Wenn er weniger häufig hört "akzeptieren wir nicht", wird er möglicherweise öfter seine Kreditkarte zücken. Sicher ist das aber keineswegs. Viel zu sehr sind die Menschen in Deutschland an das Bezahlen mit ihrer Girocard gewöhnt. Und wie die im Juni veröffentlichte Studie des Bitkom zur Zukunft des Bezahlens zeigt, sehen die Karteninhaber bislang auch wenig Vorteile darin, im Geschäft ihre Kreditkarte einzusetzen. Nur acht Prozent nennen sie als das Zahlungsmittel, das sie am stationären Point of Sale bevorzugen. Vielmehr liegt die Kreditkarte bei den für die Wahl des Zahlungsmittels wichtigen Argumenten Komfort und Kontrolle der eigenen Finanzen aus Verbrauchersicht deutlich hinter Bargeld und Debitkarte, außerdem ist die Kreditkartenzahlung am häufigsten für den Kunden kostenpflichtig. Punkten kann die Kreditkarte vor allem in Sachen Sicherheit. Hier rangiert sie mit 47 Prozent der Nennungen nur einen Prozentpunkt hinter der Debit karte und deutlich vor dem Bargeld (29 Prozent). Das zweite wichtige Argument ist aus Verbrauchersicht ein Bonusprogramm (46 Prozent). Allein hier kann die Kreditkarte gegenüber allen anderen Zahlverfahren punkten. Doch gerade Bonusprogramme sind in Deutschland vergleichsweise selten, und man wird wohl davon ausgehen dürfen, dass sie unter dem Eindruck der Interchange-Regulierung nicht wie die Pilze aus dem Boden schießen werden. Es spricht also zunächst einmal wenig dafür, dass die Karteninhaber nun in großem Stil von der Barzahlung oder der Girocard zur Kreditkartenzahlung übergehen werden. Ob der Einbruch bei den Erträgen durch ein Mehr bei den Transaktionen beziehungsweise Kartenumsätzen kompensiert werden kann, wie es der Regulator der Kreditwirtschaft versprochen hat, ist insofern ebenso ungewiss wie die Prognose, der Handel werde die günstigeren Kartenkonditionen an die Verbraucher weiterreichen.

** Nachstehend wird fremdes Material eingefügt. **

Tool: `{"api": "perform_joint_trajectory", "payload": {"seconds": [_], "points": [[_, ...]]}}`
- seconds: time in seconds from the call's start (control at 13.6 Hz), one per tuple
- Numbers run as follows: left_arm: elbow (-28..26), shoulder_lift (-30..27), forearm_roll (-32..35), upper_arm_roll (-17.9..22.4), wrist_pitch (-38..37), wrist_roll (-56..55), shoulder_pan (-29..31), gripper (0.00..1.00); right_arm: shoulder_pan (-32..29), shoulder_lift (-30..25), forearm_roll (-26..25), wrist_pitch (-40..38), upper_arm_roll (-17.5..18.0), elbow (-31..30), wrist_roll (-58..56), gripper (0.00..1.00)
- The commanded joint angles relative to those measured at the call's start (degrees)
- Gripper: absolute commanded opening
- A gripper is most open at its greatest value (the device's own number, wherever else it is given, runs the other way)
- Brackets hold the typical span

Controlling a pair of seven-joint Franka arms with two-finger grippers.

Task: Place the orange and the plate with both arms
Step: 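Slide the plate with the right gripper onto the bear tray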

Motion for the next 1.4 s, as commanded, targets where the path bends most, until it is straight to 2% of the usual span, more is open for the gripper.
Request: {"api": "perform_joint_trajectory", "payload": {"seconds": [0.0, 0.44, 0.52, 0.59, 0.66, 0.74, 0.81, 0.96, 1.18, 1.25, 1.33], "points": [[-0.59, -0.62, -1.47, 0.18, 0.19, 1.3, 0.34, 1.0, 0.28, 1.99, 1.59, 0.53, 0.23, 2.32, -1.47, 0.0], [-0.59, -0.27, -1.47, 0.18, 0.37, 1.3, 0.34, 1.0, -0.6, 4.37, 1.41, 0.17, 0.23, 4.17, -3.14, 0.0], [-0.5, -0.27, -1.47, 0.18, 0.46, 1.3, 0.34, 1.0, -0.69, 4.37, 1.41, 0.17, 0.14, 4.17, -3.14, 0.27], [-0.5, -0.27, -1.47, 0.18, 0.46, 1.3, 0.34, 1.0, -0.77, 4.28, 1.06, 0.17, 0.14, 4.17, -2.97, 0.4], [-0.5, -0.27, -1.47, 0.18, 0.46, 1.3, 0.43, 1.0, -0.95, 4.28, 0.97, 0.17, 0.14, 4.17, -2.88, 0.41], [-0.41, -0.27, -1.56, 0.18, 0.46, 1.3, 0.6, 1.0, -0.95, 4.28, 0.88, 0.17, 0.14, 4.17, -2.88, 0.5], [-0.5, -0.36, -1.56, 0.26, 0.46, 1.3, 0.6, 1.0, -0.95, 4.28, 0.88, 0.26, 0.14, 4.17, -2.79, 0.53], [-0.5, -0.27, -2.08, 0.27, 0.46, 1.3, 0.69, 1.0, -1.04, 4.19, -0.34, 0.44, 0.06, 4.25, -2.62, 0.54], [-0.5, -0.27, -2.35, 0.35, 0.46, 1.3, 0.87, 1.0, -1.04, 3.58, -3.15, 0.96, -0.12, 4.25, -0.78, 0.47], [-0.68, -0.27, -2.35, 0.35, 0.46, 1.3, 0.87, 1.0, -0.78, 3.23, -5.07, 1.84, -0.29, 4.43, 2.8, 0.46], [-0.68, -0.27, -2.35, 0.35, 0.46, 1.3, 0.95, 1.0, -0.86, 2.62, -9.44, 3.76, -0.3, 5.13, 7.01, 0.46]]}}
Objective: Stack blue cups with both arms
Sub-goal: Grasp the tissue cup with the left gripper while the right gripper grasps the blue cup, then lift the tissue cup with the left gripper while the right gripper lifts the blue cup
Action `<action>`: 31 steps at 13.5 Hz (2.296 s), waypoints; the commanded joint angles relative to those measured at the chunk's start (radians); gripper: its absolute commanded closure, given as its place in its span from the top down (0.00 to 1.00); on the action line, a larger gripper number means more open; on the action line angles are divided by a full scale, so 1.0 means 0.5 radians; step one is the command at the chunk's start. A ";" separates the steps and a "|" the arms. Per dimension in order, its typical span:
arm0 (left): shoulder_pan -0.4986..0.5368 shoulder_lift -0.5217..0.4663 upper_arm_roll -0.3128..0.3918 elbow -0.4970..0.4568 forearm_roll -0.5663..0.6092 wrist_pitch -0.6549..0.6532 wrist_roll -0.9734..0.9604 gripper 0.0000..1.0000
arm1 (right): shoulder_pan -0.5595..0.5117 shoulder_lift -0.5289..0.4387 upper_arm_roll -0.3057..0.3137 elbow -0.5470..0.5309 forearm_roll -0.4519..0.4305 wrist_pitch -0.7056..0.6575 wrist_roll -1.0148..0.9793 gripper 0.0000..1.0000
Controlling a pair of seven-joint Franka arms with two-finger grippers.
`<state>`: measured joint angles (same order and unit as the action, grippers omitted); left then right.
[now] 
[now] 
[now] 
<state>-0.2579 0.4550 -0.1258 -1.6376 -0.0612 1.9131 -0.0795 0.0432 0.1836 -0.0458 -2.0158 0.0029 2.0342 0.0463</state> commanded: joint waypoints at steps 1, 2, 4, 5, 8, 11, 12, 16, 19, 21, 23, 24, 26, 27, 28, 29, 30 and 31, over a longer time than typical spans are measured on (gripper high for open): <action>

Und doch hat Bitkom-Vizepräsident Ulrich Dietz bei der Vorstellung der Studie zwischen den Zeilen eine neue Chance für die Kreditkarte angedeutet: Das kontaktlose Zahlen nämlich. Bisher sind kontaktlose Anwendungen in Deutschland zum größten Teil nur auf Kreditkarten umgesetzt (wenn man einmal von Girogo absieht) - ein Grund dafür, dass bislang erst relativ wenige Karteninhaber Erfahrungen damit gesammelt haben. Die entsprechende Anwendung für die Girocard steht allerdings in den Startlöchern (siehe Beitrag Arnoldt/Söhne in diesem Heft). Sie ist wichtig, damit Banken und Sparkassen mit den neuen Wettbewerbern Schritt halten und ihre Position im Zahlungsverkehr verteidigen können. Und sie wird dazu führen, dass der Kunde sich an das kontaktlose Zahlverfahren gewöhnt. Daheim wird er die neue Technologie künftig vermutlich üblicherweise über seine Girocard nutzen. Einmal daran gewöhnt, werden viele Karteninhaber das kontaktlose Zahlen jedoch auch auf Reisen nicht mehr missen wollen. An dieser Stelle kommt dann die Kreditkarte ins Spiel, die in den letzten Jahren wieder verstärkt als Zahlungsmittel für die Auslandsreise beworben wird. "Paypass" oder "Paywave" wird dann zu einem Verkaufsargument, mit dem sich eine (künftig vielleicht höhere) Jahresgebühr rechtfertigen lässt. Wenn die Karteninhaber sich dann auch im Inland dafür entscheiden sollten, kontaktlos lieber per Kreditkarte zu bezahlen (sei es nun über die physische oder eine virtuelle Karte) - auch gut.